Dataset records:

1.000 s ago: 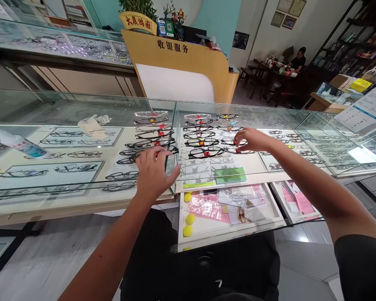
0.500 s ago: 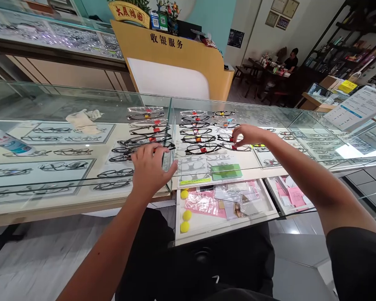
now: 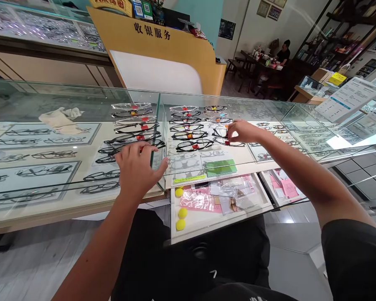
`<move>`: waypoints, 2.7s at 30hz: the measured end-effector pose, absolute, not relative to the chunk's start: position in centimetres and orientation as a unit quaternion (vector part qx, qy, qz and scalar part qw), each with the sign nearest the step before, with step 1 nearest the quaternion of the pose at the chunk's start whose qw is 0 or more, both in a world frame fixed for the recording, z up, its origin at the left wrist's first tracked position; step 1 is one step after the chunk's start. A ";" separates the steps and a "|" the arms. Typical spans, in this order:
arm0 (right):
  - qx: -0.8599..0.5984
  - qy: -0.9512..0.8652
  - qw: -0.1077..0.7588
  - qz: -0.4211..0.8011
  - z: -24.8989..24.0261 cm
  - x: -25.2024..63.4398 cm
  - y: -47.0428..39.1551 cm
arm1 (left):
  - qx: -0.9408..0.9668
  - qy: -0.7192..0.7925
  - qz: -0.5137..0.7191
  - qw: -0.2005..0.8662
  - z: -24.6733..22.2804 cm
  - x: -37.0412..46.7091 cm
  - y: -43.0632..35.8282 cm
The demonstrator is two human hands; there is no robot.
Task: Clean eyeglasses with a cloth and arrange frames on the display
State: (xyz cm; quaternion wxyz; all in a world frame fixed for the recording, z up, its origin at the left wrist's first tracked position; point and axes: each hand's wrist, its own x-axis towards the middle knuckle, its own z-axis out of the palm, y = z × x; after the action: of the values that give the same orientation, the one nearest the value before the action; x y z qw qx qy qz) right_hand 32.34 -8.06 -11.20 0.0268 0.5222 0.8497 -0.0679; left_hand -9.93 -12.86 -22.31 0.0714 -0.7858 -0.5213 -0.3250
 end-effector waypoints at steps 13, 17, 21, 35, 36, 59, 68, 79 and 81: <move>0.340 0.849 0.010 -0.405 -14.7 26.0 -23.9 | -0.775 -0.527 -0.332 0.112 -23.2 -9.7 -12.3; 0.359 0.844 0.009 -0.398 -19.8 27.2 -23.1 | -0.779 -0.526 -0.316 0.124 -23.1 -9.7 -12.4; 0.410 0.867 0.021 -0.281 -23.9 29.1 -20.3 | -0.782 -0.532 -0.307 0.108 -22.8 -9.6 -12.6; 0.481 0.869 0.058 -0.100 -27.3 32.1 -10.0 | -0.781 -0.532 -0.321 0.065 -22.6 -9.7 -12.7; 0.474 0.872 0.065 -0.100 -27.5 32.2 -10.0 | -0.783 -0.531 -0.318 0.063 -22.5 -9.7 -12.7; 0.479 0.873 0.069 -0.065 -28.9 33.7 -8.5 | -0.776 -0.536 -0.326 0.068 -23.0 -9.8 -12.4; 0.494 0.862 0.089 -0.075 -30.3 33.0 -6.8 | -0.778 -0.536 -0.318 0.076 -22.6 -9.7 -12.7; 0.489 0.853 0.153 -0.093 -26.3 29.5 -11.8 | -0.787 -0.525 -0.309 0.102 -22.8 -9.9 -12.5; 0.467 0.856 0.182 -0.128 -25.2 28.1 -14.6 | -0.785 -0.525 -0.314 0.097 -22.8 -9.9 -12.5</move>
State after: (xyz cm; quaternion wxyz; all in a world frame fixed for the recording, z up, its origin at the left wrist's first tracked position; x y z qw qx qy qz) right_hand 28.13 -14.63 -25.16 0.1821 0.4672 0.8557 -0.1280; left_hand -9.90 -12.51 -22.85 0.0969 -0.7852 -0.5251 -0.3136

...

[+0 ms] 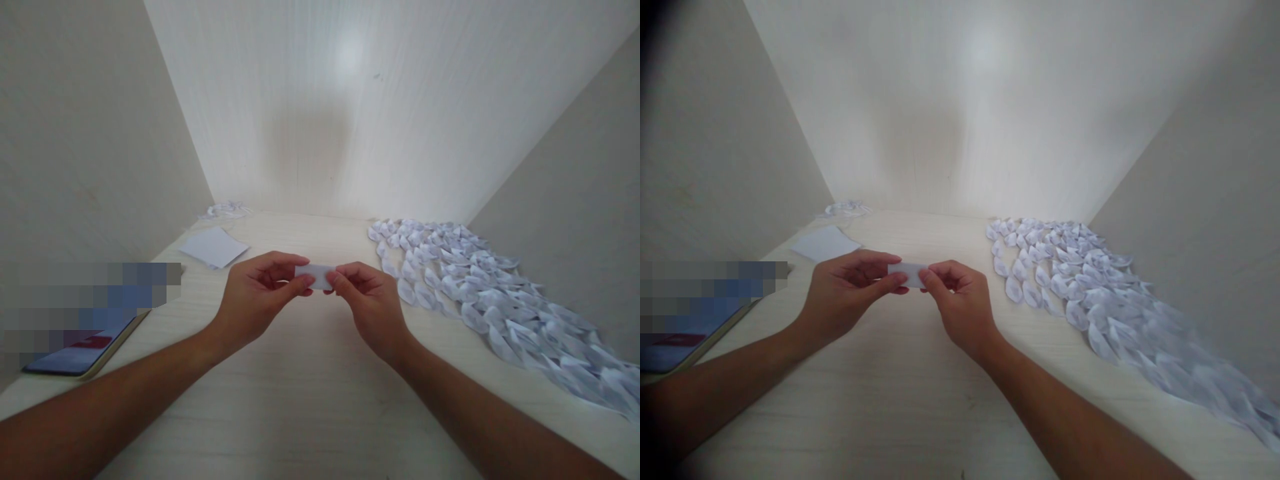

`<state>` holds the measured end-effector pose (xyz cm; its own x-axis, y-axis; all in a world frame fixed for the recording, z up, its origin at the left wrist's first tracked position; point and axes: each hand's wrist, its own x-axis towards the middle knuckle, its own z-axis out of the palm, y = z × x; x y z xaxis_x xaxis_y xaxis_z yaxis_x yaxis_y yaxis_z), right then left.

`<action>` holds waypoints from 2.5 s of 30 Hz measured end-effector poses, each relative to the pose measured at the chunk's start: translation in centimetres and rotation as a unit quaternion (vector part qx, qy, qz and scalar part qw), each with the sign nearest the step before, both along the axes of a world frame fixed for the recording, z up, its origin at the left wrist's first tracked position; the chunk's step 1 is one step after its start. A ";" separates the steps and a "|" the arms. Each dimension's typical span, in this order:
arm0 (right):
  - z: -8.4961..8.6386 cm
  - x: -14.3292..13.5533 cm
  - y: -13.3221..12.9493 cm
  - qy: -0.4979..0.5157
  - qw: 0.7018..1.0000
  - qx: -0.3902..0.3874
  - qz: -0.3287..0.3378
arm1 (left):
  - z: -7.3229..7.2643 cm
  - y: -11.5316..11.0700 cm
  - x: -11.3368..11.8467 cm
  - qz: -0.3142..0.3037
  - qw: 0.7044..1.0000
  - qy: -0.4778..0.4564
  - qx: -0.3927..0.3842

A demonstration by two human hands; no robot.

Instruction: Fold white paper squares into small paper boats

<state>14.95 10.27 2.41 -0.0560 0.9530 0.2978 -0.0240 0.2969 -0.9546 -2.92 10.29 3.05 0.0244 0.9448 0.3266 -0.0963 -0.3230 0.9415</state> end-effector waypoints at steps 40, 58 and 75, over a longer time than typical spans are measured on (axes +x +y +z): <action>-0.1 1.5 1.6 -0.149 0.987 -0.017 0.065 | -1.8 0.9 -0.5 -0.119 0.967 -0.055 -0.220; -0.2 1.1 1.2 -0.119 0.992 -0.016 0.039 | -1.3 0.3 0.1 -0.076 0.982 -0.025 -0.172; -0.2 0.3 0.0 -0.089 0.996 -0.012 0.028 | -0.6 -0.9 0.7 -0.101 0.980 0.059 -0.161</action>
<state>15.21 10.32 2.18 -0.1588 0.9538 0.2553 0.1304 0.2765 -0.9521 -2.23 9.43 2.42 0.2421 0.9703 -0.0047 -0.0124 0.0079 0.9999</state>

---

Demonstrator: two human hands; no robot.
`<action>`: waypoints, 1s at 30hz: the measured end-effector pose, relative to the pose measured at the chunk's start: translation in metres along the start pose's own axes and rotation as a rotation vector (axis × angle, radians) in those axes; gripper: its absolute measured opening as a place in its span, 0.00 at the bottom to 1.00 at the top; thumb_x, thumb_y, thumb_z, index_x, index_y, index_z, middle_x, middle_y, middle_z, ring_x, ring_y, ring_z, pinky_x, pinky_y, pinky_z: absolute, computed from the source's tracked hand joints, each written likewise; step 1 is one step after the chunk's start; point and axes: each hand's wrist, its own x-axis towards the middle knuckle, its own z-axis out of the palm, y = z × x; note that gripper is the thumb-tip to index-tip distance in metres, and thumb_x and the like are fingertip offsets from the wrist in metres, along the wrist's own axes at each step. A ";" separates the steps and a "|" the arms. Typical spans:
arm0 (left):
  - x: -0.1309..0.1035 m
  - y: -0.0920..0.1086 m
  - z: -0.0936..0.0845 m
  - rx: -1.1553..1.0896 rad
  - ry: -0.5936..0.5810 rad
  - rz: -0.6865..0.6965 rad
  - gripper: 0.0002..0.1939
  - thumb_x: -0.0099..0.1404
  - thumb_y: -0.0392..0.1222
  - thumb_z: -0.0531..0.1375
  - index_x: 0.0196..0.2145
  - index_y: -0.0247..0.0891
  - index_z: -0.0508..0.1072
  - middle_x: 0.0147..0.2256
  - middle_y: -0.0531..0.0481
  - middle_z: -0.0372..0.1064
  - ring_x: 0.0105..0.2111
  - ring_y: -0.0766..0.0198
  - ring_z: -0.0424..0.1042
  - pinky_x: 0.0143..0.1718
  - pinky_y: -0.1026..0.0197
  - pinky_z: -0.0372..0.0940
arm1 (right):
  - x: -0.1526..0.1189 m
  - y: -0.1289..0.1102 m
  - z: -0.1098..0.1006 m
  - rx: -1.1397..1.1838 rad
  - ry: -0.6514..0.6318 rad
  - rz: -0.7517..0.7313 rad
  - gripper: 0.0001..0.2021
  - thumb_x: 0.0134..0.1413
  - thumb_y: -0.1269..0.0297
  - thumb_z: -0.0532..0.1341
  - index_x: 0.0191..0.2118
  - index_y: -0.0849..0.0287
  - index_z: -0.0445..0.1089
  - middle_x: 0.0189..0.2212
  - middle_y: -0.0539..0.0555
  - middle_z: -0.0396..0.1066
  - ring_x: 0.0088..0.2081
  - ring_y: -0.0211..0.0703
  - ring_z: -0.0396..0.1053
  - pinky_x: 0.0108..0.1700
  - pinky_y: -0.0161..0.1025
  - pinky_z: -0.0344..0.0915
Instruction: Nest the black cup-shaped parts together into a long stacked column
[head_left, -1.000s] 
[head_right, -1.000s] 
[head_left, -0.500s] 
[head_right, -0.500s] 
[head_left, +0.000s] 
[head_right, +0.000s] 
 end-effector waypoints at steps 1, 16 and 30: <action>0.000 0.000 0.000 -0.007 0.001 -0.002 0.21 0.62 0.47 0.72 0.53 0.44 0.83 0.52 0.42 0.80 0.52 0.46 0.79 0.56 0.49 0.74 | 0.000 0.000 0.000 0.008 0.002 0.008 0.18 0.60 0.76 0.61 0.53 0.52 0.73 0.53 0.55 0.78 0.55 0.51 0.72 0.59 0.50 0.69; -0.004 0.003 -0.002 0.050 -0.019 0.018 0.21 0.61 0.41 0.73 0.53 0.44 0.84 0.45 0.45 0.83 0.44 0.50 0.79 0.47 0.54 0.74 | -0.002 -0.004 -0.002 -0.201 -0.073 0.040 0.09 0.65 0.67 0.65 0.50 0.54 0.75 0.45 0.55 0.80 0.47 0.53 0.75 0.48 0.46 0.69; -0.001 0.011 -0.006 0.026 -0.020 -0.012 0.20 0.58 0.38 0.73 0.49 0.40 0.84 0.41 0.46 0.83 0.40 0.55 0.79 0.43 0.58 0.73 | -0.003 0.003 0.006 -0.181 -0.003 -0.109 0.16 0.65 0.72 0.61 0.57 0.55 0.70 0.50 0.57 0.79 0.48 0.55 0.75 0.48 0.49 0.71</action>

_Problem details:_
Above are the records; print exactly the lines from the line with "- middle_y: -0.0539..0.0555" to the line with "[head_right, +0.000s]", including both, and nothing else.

_Result of the task:_
  - middle_y: -0.0539..0.0555
  - middle_z: -0.0396..0.1066
  - ring_x: 0.0088..0.2081
  - ring_y: -0.0211..0.0703
  - ring_z: -0.0396..0.1053
  - pinky_x: 0.0108..0.1700
  - pinky_y: -0.0161..0.1025
  - pinky_z: -0.0344..0.0915
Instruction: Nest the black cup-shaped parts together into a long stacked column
[head_left, -1.000s] 
[head_right, -1.000s] 
[head_left, -0.500s] 
[head_right, -0.500s] 
[head_left, +0.000s] 
[head_right, +0.000s] 

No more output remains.